*Exercise directions*
Find all lines below containing the string "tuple" and return them.

== == ==

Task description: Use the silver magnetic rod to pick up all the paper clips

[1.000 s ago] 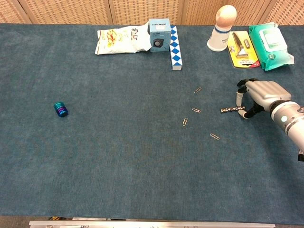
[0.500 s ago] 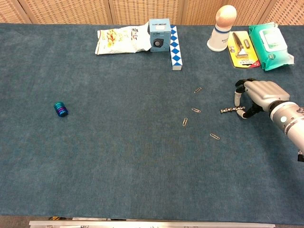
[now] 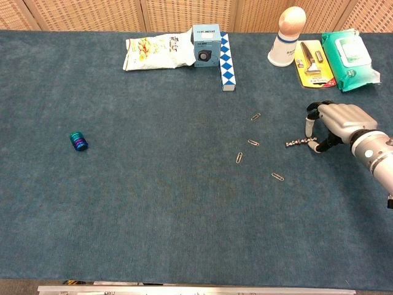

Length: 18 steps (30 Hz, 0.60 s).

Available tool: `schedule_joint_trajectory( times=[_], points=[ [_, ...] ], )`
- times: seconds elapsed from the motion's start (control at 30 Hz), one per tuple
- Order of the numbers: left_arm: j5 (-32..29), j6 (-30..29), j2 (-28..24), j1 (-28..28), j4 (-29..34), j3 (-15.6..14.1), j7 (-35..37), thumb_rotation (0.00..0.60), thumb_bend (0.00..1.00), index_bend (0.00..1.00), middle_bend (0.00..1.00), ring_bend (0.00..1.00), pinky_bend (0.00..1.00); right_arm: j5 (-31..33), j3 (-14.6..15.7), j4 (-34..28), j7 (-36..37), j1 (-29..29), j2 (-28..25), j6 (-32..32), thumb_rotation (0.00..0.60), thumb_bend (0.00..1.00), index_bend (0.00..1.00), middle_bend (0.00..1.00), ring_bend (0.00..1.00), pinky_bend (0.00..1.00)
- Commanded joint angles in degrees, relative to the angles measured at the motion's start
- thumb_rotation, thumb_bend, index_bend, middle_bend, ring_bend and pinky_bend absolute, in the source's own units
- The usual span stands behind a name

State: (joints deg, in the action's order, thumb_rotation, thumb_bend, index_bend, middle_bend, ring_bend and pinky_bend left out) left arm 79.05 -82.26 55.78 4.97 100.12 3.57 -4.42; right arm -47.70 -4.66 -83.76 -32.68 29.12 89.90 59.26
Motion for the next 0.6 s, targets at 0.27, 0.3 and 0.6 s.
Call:
schedule_joint_trajectory(
  times=[0.27, 0.3, 0.6],
  points=[
    [-0.2, 0.1, 0.0, 0.0, -0.1, 0.0, 0.0, 0.6, 0.09, 0.44, 0.43, 0.34, 0.41, 0.6, -0.2, 0.6, 0.0, 0.5, 0.2, -0.7, 0.6, 0.33, 0.52, 0.14, 0.07, 0.2],
    [-0.2, 0.1, 0.0, 0.0, -0.1, 0.0, 0.0, 0.6, 0.09, 0.44, 0.43, 0.34, 0.41, 0.7, -0.2, 0.6, 0.0, 0.5, 0.3, -0.8, 0.6, 0.33, 0.52, 0.14, 0.07, 0.2],
    [-0.3, 0.2, 0.0, 0.1, 0.1, 0.1, -0.1, 0.6, 0.09, 0.44, 0.43, 0.34, 0.41, 1.4, 0.0, 0.7, -0.3, 0.9, 0.3, -1.3, 0.6, 0.35, 0.53, 0.14, 0.07, 0.2]
  ],
)
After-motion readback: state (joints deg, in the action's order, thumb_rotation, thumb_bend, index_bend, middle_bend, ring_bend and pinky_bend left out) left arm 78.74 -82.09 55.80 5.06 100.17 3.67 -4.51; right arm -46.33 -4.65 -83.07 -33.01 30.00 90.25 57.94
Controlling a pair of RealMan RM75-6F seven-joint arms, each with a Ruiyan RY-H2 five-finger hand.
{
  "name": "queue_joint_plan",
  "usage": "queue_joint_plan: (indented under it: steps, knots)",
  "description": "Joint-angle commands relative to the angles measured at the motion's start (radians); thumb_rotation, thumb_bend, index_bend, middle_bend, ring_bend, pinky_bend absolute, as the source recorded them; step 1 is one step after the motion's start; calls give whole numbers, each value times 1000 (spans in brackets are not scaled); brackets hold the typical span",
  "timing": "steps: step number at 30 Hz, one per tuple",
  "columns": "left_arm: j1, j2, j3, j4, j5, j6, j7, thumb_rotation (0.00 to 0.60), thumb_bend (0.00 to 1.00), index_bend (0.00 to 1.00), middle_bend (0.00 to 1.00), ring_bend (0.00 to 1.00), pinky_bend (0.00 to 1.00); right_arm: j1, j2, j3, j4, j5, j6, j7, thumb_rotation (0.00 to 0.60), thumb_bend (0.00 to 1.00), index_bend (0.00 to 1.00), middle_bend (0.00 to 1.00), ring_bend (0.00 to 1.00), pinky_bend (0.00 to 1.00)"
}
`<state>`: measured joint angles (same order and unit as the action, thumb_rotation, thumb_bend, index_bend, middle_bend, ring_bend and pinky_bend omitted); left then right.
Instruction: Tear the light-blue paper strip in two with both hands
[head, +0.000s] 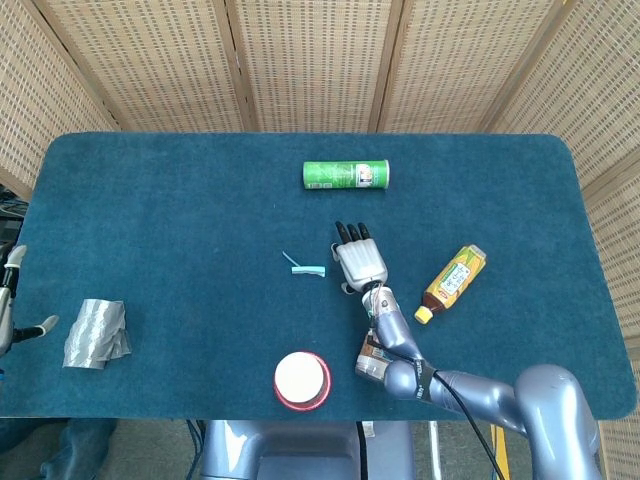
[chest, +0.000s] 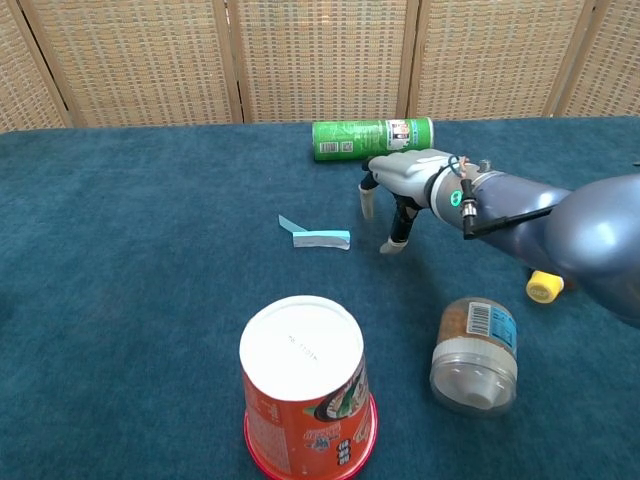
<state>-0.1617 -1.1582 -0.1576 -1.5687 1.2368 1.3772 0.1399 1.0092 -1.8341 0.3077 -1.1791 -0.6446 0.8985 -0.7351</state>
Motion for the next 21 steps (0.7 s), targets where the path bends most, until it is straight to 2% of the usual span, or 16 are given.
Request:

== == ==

*Written solution*
- times: seconds elapsed from the motion's start (control at 30 Hz), one per tuple
  "timing": "steps: step number at 30 Hz, one per tuple",

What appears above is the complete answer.